Liputan Peringatan Hari Oeang ke 67 di Poso
Poso, djpbn.kemenkeu.go.id - Mengejawantahkan nilai-nilai Kementerian Keuangan terutama Sinergi, KPPN Poso menjadi inisiator lomba-lomba memperingati Hari Oeang ke 67 dengan menghadirkan peserta KPPN, KPP Pratama, Kantor Pelayanan Bea dan Cukai, PT Pegadaian, PT Bank BRI, PT Bank BNI, PT Bank Mandiri dan PT BPD Sulawesi Tengah.
Selama dua minggu penuh, para atlet berlomba secara fisik dan keterampilan dalam berbagai cabang olah raga, seperti bulu tangkis, tenis meja, futsal, dan bola volley. Tak ketinggalan adu otak yaitu Catur.

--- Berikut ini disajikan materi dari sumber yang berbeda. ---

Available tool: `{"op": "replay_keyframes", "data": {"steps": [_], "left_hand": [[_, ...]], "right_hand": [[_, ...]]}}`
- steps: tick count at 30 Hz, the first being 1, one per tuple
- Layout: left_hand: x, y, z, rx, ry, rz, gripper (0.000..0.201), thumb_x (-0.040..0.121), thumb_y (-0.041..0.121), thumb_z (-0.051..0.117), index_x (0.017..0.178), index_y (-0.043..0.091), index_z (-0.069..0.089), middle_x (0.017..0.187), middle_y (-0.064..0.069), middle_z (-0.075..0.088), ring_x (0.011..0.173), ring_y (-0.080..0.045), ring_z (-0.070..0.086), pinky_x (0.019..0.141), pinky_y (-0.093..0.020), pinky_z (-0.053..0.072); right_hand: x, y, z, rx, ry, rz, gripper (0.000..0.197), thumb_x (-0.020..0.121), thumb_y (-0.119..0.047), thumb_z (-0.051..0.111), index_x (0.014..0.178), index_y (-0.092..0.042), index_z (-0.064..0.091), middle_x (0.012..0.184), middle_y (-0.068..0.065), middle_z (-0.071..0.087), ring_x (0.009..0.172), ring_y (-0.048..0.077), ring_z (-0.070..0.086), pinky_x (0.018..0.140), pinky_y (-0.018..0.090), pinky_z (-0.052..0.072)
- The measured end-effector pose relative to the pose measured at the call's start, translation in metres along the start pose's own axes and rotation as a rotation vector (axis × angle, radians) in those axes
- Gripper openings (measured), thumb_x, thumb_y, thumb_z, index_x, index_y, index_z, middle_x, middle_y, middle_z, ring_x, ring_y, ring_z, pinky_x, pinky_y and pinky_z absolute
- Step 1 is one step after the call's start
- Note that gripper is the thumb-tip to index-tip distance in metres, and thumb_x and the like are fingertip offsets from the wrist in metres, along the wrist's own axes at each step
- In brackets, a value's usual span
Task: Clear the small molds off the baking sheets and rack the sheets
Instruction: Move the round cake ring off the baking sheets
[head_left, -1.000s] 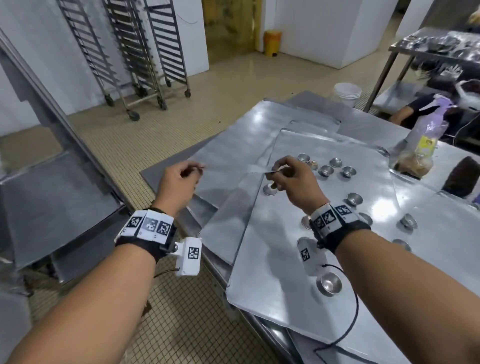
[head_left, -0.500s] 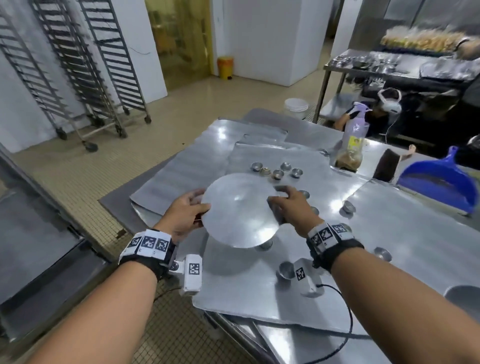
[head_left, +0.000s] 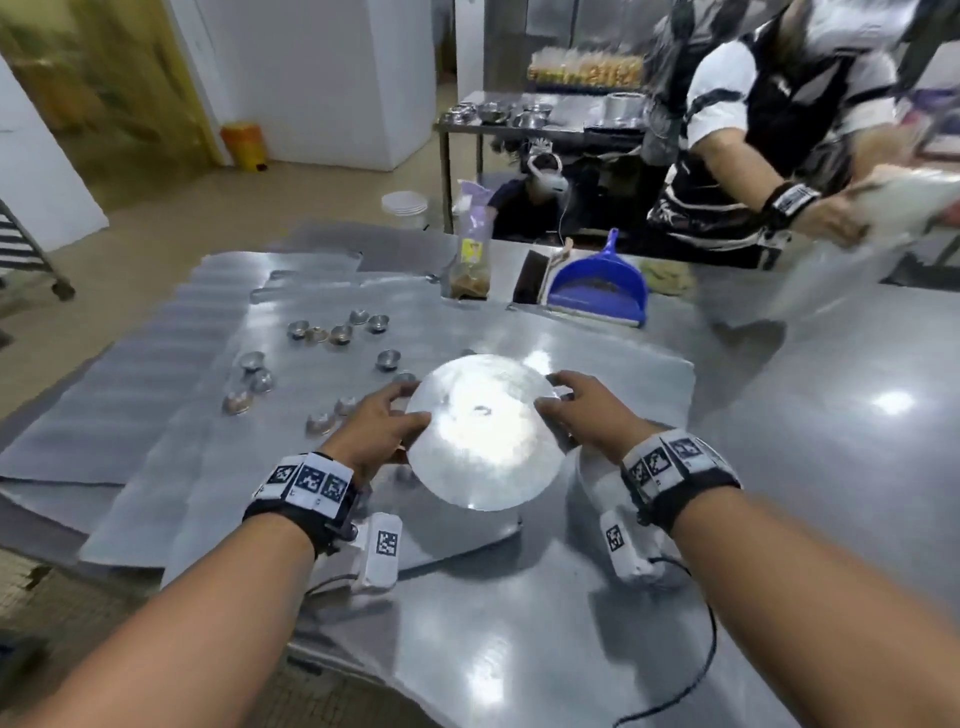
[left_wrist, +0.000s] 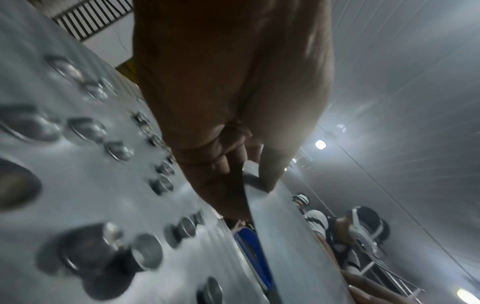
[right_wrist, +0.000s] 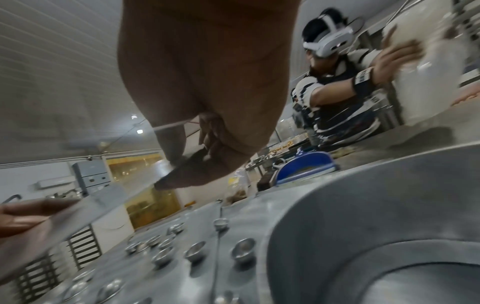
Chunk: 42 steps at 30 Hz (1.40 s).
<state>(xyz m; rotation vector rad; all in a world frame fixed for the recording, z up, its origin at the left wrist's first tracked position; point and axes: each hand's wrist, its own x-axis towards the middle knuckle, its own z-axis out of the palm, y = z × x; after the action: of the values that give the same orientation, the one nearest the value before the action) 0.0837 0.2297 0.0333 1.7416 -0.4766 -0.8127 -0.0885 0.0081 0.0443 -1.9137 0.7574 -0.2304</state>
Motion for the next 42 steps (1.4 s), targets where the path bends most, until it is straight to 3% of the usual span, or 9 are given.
{"op": "replay_keyframes", "data": {"steps": [4, 8, 13, 19, 24, 27, 30, 37, 42], "left_hand": [[-0.002, 0.013, 0.074, 0.007, -0.069, 0.039, 0.043, 0.095, 0.012, 0.064, 0.134, 0.027, 0.053, 0.113, -0.018, 0.070, 0.090, -0.030, 0.071, 0.059, -0.036, 0.060], [-0.005, 0.020, 0.132, 0.035, -0.110, 0.089, 0.040, 0.097, 0.009, 0.062, 0.131, 0.029, 0.053, 0.109, -0.028, 0.068, 0.092, -0.032, 0.069, 0.070, -0.043, 0.060], [-0.010, 0.025, 0.180, 0.086, -0.084, 0.166, 0.038, 0.096, 0.006, 0.061, 0.123, 0.032, 0.055, 0.088, -0.011, 0.069, 0.081, -0.024, 0.068, 0.058, -0.026, 0.055], [-0.003, 0.019, 0.213, 0.174, -0.026, 0.160, 0.041, 0.079, 0.027, 0.068, 0.115, 0.043, 0.058, 0.099, -0.017, 0.073, 0.092, -0.041, 0.071, 0.080, -0.061, 0.058], [0.005, 0.008, 0.235, 0.301, -0.048, 0.120, 0.048, 0.080, 0.030, 0.068, 0.124, 0.042, 0.054, 0.114, -0.017, 0.062, 0.088, -0.032, 0.072, 0.076, -0.052, 0.061], [-0.002, 0.013, 0.246, 0.393, -0.028, 0.109, 0.047, 0.093, 0.012, 0.063, 0.138, 0.018, 0.052, 0.095, 0.010, 0.052, 0.096, -0.029, 0.067, 0.088, -0.041, 0.057], [0.000, 0.012, 0.245, 0.485, -0.025, 0.114, 0.049, 0.092, 0.013, 0.064, 0.140, 0.011, 0.054, 0.091, 0.017, 0.048, 0.094, -0.025, 0.067, 0.086, -0.034, 0.055], [0.015, 0.017, 0.232, 0.563, -0.108, 0.072, 0.023, 0.087, 0.019, 0.074, 0.107, 0.014, 0.065, 0.086, -0.001, 0.061, 0.066, -0.020, 0.061, 0.068, -0.029, 0.052], [0.022, 0.018, 0.226, 0.641, -0.127, 0.131, 0.020, 0.082, 0.025, 0.081, 0.092, 0.017, 0.065, 0.082, 0.008, 0.050, 0.083, -0.022, 0.062, 0.083, -0.029, 0.050]], "right_hand": [[-0.035, 0.036, -0.060, 0.044, 0.076, 0.032, 0.029, 0.094, -0.021, 0.065, 0.121, -0.017, 0.057, 0.087, 0.012, 0.071, 0.071, 0.022, 0.068, 0.060, 0.031, 0.055], [-0.061, 0.070, -0.104, 0.084, 0.113, 0.041, 0.029, 0.093, -0.021, 0.063, 0.121, -0.020, 0.057, 0.079, 0.010, 0.073, 0.067, 0.022, 0.070, 0.055, 0.033, 0.056], [-0.074, 0.121, -0.138, -0.067, 0.245, 0.062, 0.021, 0.093, -0.023, 0.061, 0.113, -0.024, 0.065, 0.086, 0.001, 0.073, 0.083, 0.021, 0.069, 0.077, 0.035, 0.053], [-0.088, 0.175, -0.146, -0.068, 0.226, 0.267, 0.047, 0.093, -0.030, 0.062, 0.138, -0.018, 0.052, 0.124, 0.007, 0.060, 0.111, 0.026, 0.061, 0.097, 0.042, 0.051], [-0.089, 0.195, -0.138, 0.107, 0.156, 0.328, 0.047, 0.096, -0.019, 0.057, 0.141, -0.015, 0.050, 0.114, 0.009, 0.064, 0.090, 0.026, 0.067, 0.075, 0.041, 0.062], [-0.088, 0.200, -0.138, 0.130, 0.169, 0.319, 0.041, 0.094, -0.017, 0.054, 0.135, -0.018, 0.056, 0.104, 0.006, 0.067, 0.089, 0.027, 0.068, 0.072, 0.044, 0.063], [-0.088, 0.202, -0.139, 0.159, 0.163, 0.338, 0.037, 0.096, -0.019, 0.052, 0.133, -0.025, 0.055, 0.108, 0.006, 0.066, 0.092, 0.026, 0.067, 0.071, 0.042, 0.063], [-0.082, 0.203, -0.138, 0.160, 0.221, 0.353, 0.040, 0.094, -0.020, 0.048, 0.131, -0.031, 0.058, 0.117, 0.007, 0.066, 0.094, 0.026, 0.068, 0.060, 0.039, 0.063], [-0.079, 0.203, -0.135, 0.142, 0.255, 0.369, 0.036, 0.095, -0.023, 0.051, 0.128, -0.032, 0.060, 0.112, 0.007, 0.068, 0.095, 0.027, 0.067, 0.060, 0.042, 0.063]]}}
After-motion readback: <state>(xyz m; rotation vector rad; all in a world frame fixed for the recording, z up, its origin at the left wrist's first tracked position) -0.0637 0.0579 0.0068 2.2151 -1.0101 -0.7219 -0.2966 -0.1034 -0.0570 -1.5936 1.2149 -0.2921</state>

Menurut penyelenggara, kegiatan ini digelar mengejawantahkan nilai-nilai Kementerian Keuangan yang bertepatan dengan peringatan Hari Oeang ke-67 di Poso. Berbagai pihak menjalin tali silaturahim, menguji indurance yang sangat penting untuk menunjang aktivitas sehari-hari dari pagi hingga sore, sportivitas sebagai basic attitude yang dekat dengan integritas, serta asah strategi. Bukan untuk sekadar mendapat pengakuan sebagai sang juara, namun spirit memperjuangkan prestasi hingga tetes peluh terakhir itulah yang lebih bermakna.
Rangkaian kegiatan lomba diselingi dengan jalan sehat memperebutkan berbagai door prize dengan mengambil tempat start di KPPN Poso. Tepat tanggal 30 Oktober 2013 sebagai hari yang bersejarah bagi sebuah bangsa yang berdaulat, diselenggarakan Upacara Bendera memperingati Hari Oeang ke 67 bertempat di halaman KPP Pratama Poso. Bertindak sebagai Pembina Upacara adalah Komar Tauchidi Sumiarsa, Kepala KPPN Poso yang dalam arahannya menyampaikan sambutan Menteri Keuangan RI.
Pengumuman dan pembagian piala kepada pemenang lomba menjadi moment yang ditunggu-tunggu. Ada yang bersuka cita karena memborong hadiah, ada yang hanya mendapat satu tropi namun ada juga yang tidak mendapatkan satu pun penghargaan. Namun semuanya bisa berjabat tangan dengan senyum tulus. Mengakhiri rangkaian Hari Oeang ke 67 di Kabupaten Poso, para Kepala Kantor dan Pimpinan Bank mengunjugi pantu asuhan Al Muqoddas – Poso dan menyerahkan santunan beserta sembako sebagai bentuk kepedulian kepada sesama yang kurang mampu.